Maestro will have multiple operations, and those will be set using pairs of definitions and executors. An operation definition consists of the operation parameters. An operation executor is where the actual operation execution and rollback logic is implemented, and it will receive as input its correlated definition. So, for example, the CreateSchedulerExecutor will always receive a CreateSchedulerDefinition.

flowchart TD subgraph operations [Operations] subgraph operation_implementation [Operation Impl.] definition(Definition) executor(Executor) end subgraph operation_implementation2 [Operation Impl.] definition2(Definition) executor2(Executor) end subgraph operation_implementation3 [Operation Impl.] definition3(Definition) executor3(Executor) end ... end

Operation Structure

  • id: Unique operation identification. Auto-Generated;
  • status: Operations status. For reference, see here.
  • definitionName: Name of the operation. For reference, see here.
  • schedulerName: Name of the scheduler which this operation affects.
  • createdAt: Timestamp representing when the operation was enqueued.
  • input: Contains the input value for this operation. Each operation has its own input format. For details, see below.
  • executionHistory: Contains logs with detailed info about the operation execution. See below.
id: String
status: String
definitionName: String
schedulerName: String
createdAt: Timestamp
input: Any
executionHistory: ExecutionHistory

Input

  • Create Scheduler
scheduler: Scheduler
  • Create New Scheduler Version
scheduler: Scheduler
  • Switch Scheduler Version
newActiveVersion: Scheduler
  • Add Rooms
amount: Integer
  • Remove Rooms
amount: Integer

Execution History

createdAt: timestamp
event: String
  • createdAt: When did the event happened.
  • event: What happened. E.g. "Operation failed because...".
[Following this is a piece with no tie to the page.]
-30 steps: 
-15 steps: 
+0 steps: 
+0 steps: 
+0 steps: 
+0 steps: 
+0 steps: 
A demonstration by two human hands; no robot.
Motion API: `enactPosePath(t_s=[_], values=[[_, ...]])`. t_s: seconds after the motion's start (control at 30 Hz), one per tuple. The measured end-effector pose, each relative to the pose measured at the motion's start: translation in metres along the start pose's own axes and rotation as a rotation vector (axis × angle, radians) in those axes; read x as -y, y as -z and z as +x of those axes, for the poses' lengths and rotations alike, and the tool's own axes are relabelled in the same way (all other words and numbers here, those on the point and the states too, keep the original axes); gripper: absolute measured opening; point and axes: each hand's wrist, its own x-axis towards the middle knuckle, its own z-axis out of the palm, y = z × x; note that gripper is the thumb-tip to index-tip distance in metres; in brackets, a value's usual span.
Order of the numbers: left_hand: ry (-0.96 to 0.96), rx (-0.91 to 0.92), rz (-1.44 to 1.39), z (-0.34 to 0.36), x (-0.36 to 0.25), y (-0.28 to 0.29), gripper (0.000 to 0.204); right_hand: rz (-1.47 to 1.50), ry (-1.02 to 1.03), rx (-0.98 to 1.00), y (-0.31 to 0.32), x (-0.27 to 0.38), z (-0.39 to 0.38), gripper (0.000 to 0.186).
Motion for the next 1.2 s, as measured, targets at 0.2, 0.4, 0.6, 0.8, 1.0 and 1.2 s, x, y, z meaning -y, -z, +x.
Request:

How does Maestro handle operations

  • Each scheduler has 1 operation execution (no operations running in parallel for a scheduler).
  • Every operation execution has 1 queue for pending operations.
  • When the worker is ready to work on a new operation, it'll pop from the queue.
  • The operation is executed by the worker following the lifecycle described here.

State

An operation can have one of the Status below:

  • Pending: When an operation is enqueued to be executed;

  • Evicted: When an operation is unknown or should not be executed By Maestro;

  • In Progress: Operation is currently being executed;

  • Finished: Operation finished; Execution succeeded;

  • Error: Operation finished. Execution failed;

  • Canceled: Operation was canceled by the user.

State Machine

flowchart TD pending(Pending) in_progress(In Progress) evicted(Evicted) finished(Finished) canceled(Canceled) error(Error) pending --> in_progress; pending --> evicted; in_progress --> finished; in_progress --> error; in_progress --> canceled;

Lifecycle

flowchart TD finish((End)) created("Created (Pending)") evicted(Evicted) error(Error) finished(Finished) canceled(Canceled) should_execute{Should Execute?} execution_succeeded{Success?} err_kind{Error Kind} execute[[Execute]] rollback[[Rollback]] canceled_by_user>Canceled By User] created --> should_execute; should_execute -- No --> evicted --> finish; should_execute -- Yes --> execute; execute --> execution_succeeded; execute --> canceled_by_user --> rollback; execution_succeeded -- Yes --> finished --> finish; execution_succeeded -- No --> rollback; rollback --> err_kind; err_kind -- Canceled --> canceled --> finish; err_kind -- Error --> error --> finish

Lease

What is the operation lease

Lease is a mechanism to track the operations' execution process and check if we can rely on the current/future operation state.

Why Operations have it

Sometimes, an operation might get stuck. It could happen, for example, if the worker crashes during the execution of an operation. To keep track of operations, we assign each operation a Lease. This Lease has a TTL (time to live).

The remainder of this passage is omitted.